This year’s big races in Arkansas were decided long ago, when incumbents decided to run for re-election and when candidates decided which letter – “R,” “D” or something else – would be beside their name. Statewide, the “Rs” have it.
So even though you’re probably focusing most of your attention on the presidential race, your votes will count the most in local races and in the four ballot initiatives remaining on the ballot.
Those initiatives are where America stops being a republic governed by elected leaders and instead becomes a direct democracy – where you, Mr. and Mrs. Responsible Citizen, decide the law of the land.
Issue 1 is a constitutional amendment extending the terms of nine county officials – county judge, sheriff, etc., but not justice of the peace – from two years to four years. Secondarily, it would prevent county officers from being appointed or elected to another civil or elected office (school board, for example) while serving their terms; take their names off the ballot if they don’t have an opponent; and define the previously undefined “infamous crime” that warrants their removal from office.
Passage of the amendment would give elected officials more time to settle into their offices and govern instead of having to return to the campaign trail so soon after being elected. If you think that’s a good thing, vote yes. If not, vote no.
Issue 2 would allow the governor to maintain his or her powers when leaving the state. Under the Constitution, if Gov. Asa Hutchinson drives into Memphis or crosses the border separating Texarkana, Ark., and Texarkana, Tex., Lt. Gov. Tim Griffin becomes not just the acting governor but the actual governor. If Griffin is also out of state, then the Senate president pro tempore, Sen. Jonathan Dismang, R-Searcy, becomes the actual governor. Issue 2 would end that practice.
The pros? Governors travel a lot for legitimate reasons. Hutchinson, in fact, is in China this week meeting with business leaders he hopes will invest in Arkansas, and with government officials to promote Arkansas agriculture exports. In the past, replacement governors have taken advantage of their moment in the sun to sign a bill the governor didn’t like, or let people out of jail, or temporarily fire the governor’s chief of staff. On the con side, if the governor is out of state during an emergency – as occurred on Sept. 11, 2001 – current law ensures Arkansas still has a governor at home.
Issue 3 would allow the state to issue bonds for economic development projects in unlimited amounts. Currently, those bonds must equal no more than 5 percent of state general revenues. That provision would let the state go into more debt in order to attract a really big employer, such as an auto plant. The amendment also would allow cities and counties to provide economic development money to private entities, such as the local Chamber of Commerce. It also would let cities and counties sell bonds to private individuals rather than through a public sale.
Why vote yes? Because Arkansas is still a poor state, and it competes with other states that also use taxpayer funds to attract employers and spur economic development. Vote no if you’re concerned about how those funds are used, who benefits, and how much debt the state would incur.
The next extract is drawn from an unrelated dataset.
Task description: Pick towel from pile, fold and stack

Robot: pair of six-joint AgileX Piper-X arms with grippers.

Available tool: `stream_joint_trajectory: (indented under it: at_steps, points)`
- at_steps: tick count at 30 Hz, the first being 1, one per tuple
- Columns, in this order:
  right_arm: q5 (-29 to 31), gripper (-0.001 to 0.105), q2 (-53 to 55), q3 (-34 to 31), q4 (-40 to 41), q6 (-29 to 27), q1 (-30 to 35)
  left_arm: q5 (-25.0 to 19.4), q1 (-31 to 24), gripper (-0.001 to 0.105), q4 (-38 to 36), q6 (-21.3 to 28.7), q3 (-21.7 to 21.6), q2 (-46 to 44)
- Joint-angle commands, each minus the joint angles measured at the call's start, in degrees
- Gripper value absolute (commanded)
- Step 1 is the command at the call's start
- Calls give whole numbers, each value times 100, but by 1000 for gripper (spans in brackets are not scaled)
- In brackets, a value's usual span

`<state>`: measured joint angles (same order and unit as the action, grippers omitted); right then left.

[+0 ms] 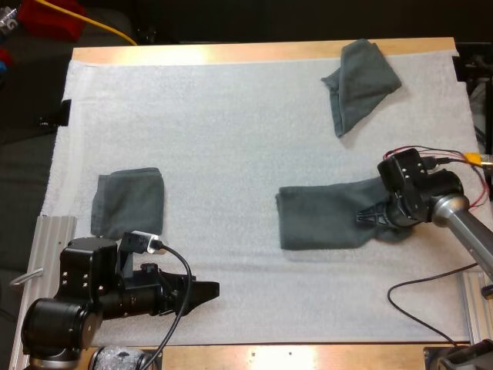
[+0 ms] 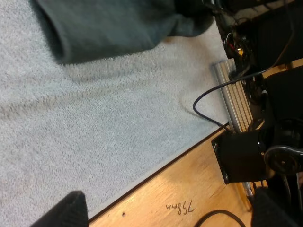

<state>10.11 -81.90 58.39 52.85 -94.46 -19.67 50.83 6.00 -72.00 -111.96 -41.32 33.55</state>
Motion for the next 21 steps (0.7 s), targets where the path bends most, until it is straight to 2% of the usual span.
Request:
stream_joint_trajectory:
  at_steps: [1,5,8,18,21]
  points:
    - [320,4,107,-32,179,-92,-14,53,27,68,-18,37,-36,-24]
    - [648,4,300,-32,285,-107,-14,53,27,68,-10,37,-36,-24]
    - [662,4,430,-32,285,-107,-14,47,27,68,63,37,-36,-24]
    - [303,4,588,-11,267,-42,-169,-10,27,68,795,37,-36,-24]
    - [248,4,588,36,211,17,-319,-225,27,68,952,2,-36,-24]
The other initiative has attracted the most attention. Issue 6 is the Arkansas Medical Marijuana Amendment, which would legalize medical marijuana through a constitutional amendment. It would allow marijuana to be distributed through for-profit dispensaries and lists medical conditions that would qualify.
If you want more information, the Cooperative Extension Service has an excellent, unbiased voter guide at its website, www.uaex.edu. I used it for this column.